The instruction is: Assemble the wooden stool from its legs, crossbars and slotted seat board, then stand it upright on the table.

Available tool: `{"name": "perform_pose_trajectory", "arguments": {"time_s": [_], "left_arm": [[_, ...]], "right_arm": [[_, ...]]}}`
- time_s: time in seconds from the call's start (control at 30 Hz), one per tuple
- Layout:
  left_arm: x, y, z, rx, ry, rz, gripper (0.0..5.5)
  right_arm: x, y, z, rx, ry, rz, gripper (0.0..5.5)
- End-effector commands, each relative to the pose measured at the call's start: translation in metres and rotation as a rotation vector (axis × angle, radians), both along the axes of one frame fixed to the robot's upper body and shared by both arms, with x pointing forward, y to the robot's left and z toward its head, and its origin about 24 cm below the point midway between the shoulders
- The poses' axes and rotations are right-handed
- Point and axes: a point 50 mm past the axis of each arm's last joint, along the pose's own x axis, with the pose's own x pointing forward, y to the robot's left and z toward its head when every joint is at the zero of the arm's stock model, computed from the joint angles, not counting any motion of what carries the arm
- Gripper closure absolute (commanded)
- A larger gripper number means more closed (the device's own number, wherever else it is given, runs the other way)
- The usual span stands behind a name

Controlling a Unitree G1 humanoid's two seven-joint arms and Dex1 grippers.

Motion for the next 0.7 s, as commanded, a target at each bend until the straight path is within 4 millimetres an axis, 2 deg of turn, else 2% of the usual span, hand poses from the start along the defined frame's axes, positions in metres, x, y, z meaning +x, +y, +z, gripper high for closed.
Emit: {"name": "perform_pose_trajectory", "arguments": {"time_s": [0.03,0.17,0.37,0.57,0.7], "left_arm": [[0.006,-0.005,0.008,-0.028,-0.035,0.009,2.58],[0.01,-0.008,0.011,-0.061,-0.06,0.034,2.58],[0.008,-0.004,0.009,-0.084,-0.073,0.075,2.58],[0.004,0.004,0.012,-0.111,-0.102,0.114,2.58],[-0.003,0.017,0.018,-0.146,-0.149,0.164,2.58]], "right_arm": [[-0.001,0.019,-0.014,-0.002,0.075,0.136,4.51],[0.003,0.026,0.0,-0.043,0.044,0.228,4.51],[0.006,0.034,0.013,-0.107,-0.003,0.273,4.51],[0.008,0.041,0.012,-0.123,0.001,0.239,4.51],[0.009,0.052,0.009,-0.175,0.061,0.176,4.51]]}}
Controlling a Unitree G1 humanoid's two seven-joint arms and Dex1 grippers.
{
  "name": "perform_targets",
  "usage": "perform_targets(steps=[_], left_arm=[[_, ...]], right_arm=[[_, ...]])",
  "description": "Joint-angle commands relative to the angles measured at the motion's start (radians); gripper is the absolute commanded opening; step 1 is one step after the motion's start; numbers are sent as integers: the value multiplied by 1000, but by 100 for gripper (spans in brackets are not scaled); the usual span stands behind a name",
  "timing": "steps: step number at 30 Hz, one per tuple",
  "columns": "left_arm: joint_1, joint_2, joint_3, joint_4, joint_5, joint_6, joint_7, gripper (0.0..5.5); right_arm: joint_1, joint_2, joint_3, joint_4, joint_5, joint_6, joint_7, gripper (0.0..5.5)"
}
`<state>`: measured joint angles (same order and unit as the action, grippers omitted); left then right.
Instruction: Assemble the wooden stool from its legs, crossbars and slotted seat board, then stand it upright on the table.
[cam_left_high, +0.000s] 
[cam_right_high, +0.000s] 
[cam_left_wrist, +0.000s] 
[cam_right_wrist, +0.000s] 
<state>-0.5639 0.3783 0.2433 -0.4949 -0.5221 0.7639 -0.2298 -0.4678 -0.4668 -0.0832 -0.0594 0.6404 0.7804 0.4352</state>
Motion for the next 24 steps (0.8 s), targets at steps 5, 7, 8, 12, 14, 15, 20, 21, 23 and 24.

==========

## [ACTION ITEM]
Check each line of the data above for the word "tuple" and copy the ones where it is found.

## [TASK SOLUTION]
- time_s: time in seconds from the call's start (control at 30 Hz), one per tuple
  "timing": "steps: step number at 30 Hz, one per tuple",

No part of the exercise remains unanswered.